Voici l'intégralité de cette missive qui a été au cœur des
discussions sur l'Otan au sommet du 3 avril à Bucarest.
Source :
Vincent Jauvert, grand reporter au Nouvel Observateur
A
l'approche du sommet de l'Alliance Atlantique à Bucarest, en
avril prochain, je souhaite évoquer avec vous et tous nos
Alliés, le dossier essentiel de notre engagement commun en
Afghanistan.
Comme je l'ai indiqué lors de ma visite à Kaboul en décembre, la
France restera solidaire de ses Alliés et engagée en Afghanistan
aussi longtemps que nécessaire. Je suis conscient, comme vous,
que se jouent dans ce pays, à la fois, la lutte contre le
terrorisme et le trafic de drogue ainsi que la crédibilité de
l'Alliance et sa capacité à intervenir sur deux théâtres
extérieurs.
Six ans après la chute du régime qui avait fait de l'Afghanistan
un sanctuaire du terrorisme international, nous sommes à un
moment crucial. La situation militaire est stabilisée, mais
reste difficile. A cet égard, je rends hommage aux hommes et aux
femmes qui sont engagés en Afghanistan, au service de leur pays,
de notre Alliance et de la paix dans le monde. Leur action
prendra tout son sens si elle permet la reconstruction politique
et économique du pays.
Ce sont les conditions de ce succès dont nous devrons
débattre lorsque nous nous réunirons à Bucarest.

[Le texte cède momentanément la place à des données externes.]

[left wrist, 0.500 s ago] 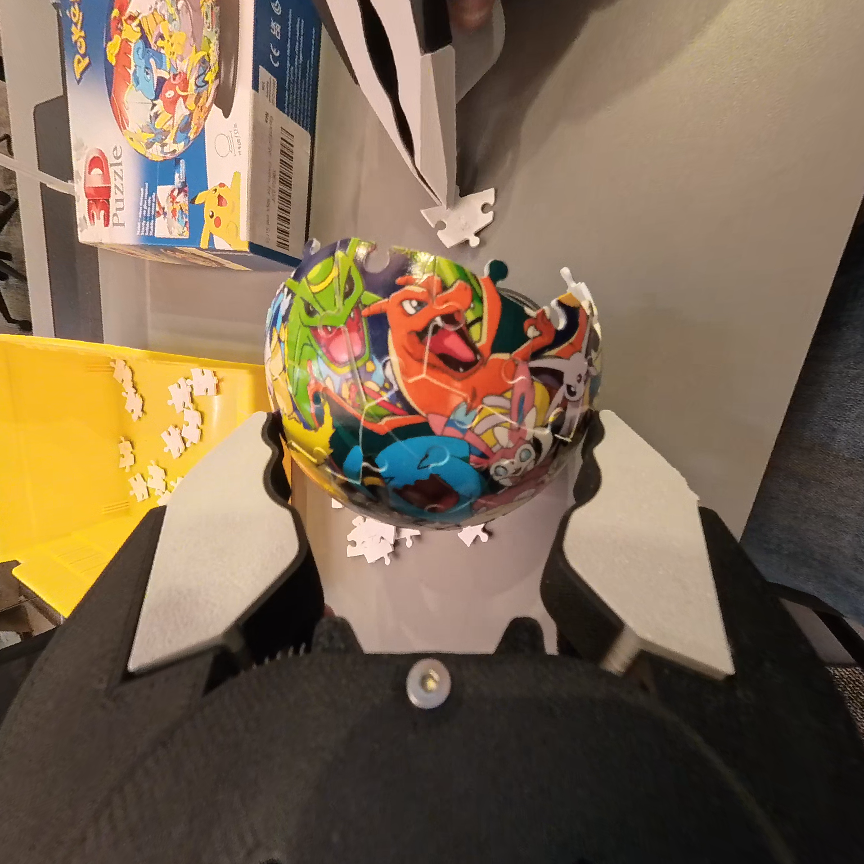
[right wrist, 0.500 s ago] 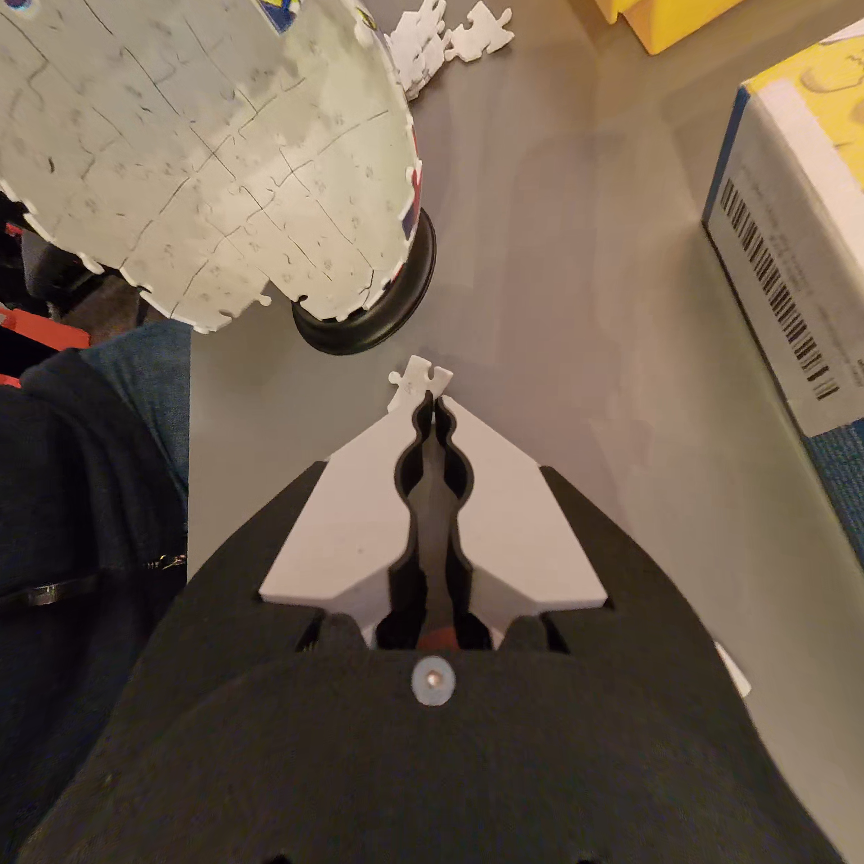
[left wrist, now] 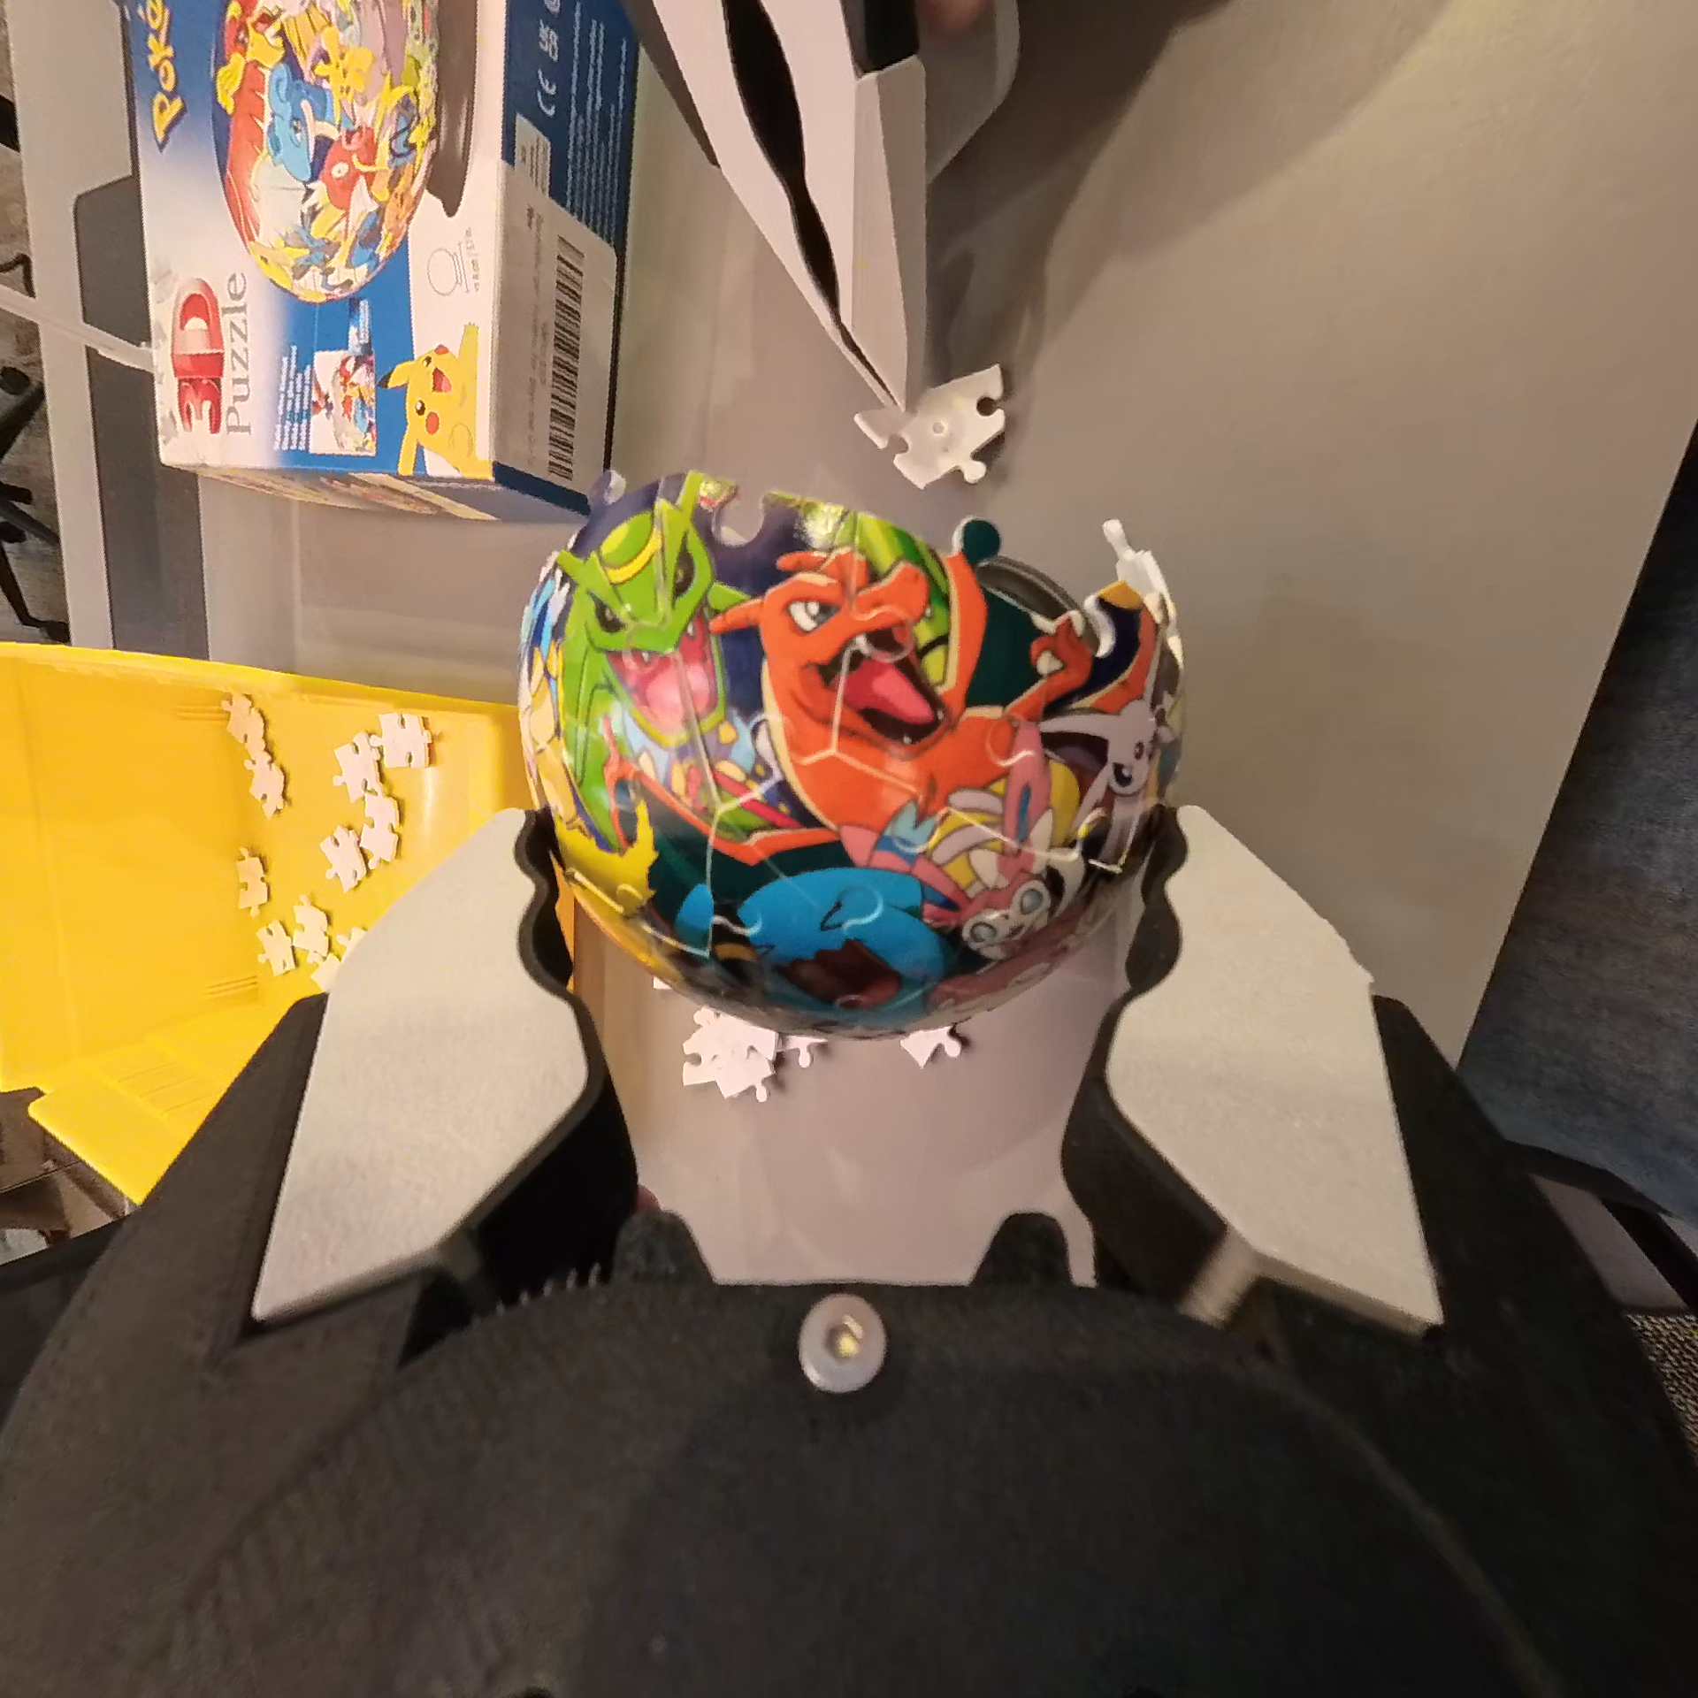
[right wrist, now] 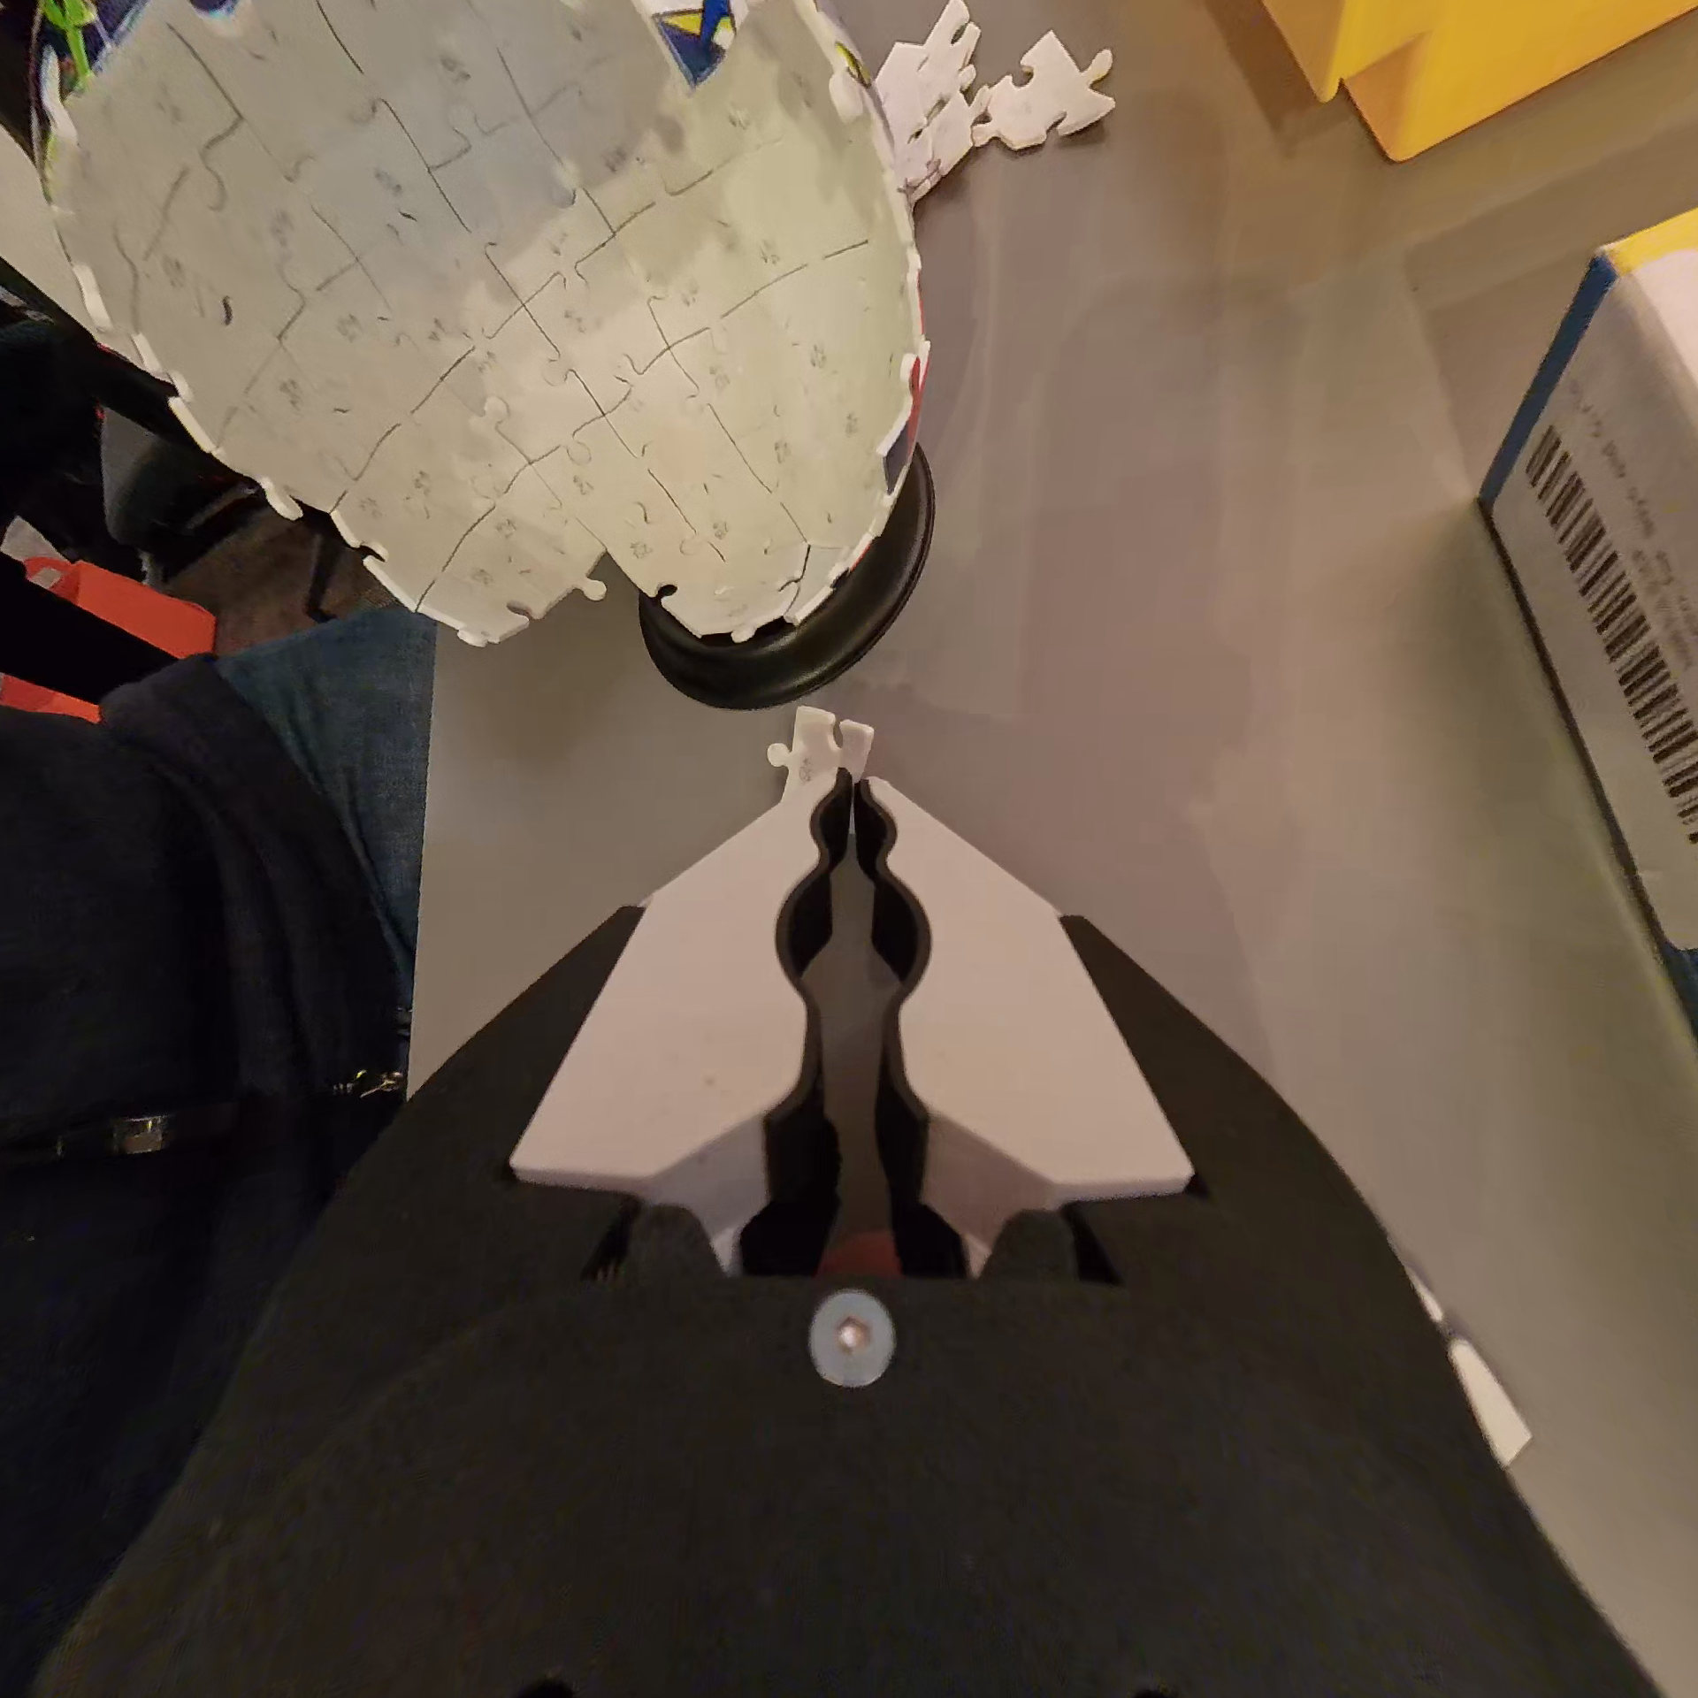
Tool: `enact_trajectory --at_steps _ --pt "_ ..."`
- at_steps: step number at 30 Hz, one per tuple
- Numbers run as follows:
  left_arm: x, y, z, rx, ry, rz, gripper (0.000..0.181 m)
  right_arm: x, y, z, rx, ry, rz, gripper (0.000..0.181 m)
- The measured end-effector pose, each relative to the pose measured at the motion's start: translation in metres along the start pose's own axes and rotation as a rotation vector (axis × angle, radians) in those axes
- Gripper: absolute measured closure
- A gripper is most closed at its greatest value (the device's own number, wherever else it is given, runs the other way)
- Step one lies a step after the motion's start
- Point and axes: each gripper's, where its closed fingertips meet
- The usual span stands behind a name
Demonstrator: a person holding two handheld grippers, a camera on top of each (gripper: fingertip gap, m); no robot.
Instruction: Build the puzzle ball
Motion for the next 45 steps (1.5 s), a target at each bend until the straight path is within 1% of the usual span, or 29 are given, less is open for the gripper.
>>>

Pour la France, les quatre critères d'un succès sont les
suivants:
L'Alliance doit persuader les Afghans et les terroristes que
rien n'entamera sa détermination et mettre ainsi un terme aux
attentes de ceux qui espèrent son retrait. Nous devons donc tous
clairement réaffirmer à Bucarest que nous maintiendrons nos
efforts dans la durée, pour la sécurité et la paix de
l'Afghanistan et du monde.
L'effort militaire est un volet essentiel d'une politique
globale, qui doit aider les Afghans à poursuivre la
reconstruction de leur pays. La mobilisation de la communauté
internationale s'est déjà traduite par l'engagement de
ressources considérables et par des résultats substantiels, qui
bénéficient à tous les Afghans et à toutes les Afghanes. Elle
exige, pour être efficace, une coordination accrue entre tous
les acteurs. Nous devons le faire en travaillant avec le
gouvernement afghan et les organisations présentes sur le
terrain. La nomination rapide, en accord avec le Président
Karzaï, d'un nouveau haut représentant du Secrétaire général des
Nations Unies, qui aurait la compétence et l'autorité
nécessaire, est un élément clef.
Nous devons inscrire cet engagement civile et militaire dans une
perspective: permettre aux Afghans, maîtres de leur destin, de
vivre en paix dans leur pays. Le transfert progressif des
responsabilités de sécurité aux Afghans eux-mêmes, en commençant
par la capitale, en serait un signal fort. Pour que ce mouvement
puisse être mené à son terme dans un délai raisonnable, nous
devons décider à Bucarest d'accroître notre effort de formation.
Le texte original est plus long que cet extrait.